• **To do**:
Exactly the lines from the one containing "Could you mark the region of the small green" through the final line of the data are to be written out again, with nothing added.

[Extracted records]
►

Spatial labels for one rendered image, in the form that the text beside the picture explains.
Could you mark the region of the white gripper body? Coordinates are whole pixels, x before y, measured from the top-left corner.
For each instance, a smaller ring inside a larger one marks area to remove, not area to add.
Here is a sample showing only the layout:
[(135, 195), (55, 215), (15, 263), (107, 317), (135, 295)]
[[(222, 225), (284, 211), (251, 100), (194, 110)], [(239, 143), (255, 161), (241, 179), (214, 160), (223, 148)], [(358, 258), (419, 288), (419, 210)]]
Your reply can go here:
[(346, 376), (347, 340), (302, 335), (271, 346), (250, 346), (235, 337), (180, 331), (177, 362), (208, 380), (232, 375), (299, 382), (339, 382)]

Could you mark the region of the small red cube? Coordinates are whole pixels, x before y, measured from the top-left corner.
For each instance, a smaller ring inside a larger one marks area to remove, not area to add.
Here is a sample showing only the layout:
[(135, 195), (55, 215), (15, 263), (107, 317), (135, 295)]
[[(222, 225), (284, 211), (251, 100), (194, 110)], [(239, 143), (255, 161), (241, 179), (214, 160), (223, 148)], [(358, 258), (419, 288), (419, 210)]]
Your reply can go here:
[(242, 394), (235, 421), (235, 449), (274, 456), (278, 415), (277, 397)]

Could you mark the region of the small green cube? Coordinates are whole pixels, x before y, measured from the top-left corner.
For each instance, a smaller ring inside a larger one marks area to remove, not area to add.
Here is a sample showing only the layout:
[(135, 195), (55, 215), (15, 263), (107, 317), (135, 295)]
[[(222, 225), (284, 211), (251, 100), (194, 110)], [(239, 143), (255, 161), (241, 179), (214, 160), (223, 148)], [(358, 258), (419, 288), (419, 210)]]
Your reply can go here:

◄

• **Task solution**:
Could you mark the region of the small green cube? Coordinates are whole pixels, x before y, measured from the top-left corner.
For each instance, a smaller ring inside a larger one marks area to remove, not area to add.
Here is a sample showing only the layout:
[(135, 195), (55, 215), (15, 263), (107, 317), (135, 295)]
[[(222, 225), (284, 211), (251, 100), (194, 110)], [(239, 143), (255, 161), (241, 179), (214, 160), (223, 148)], [(358, 258), (419, 288), (419, 210)]]
Your reply can go here:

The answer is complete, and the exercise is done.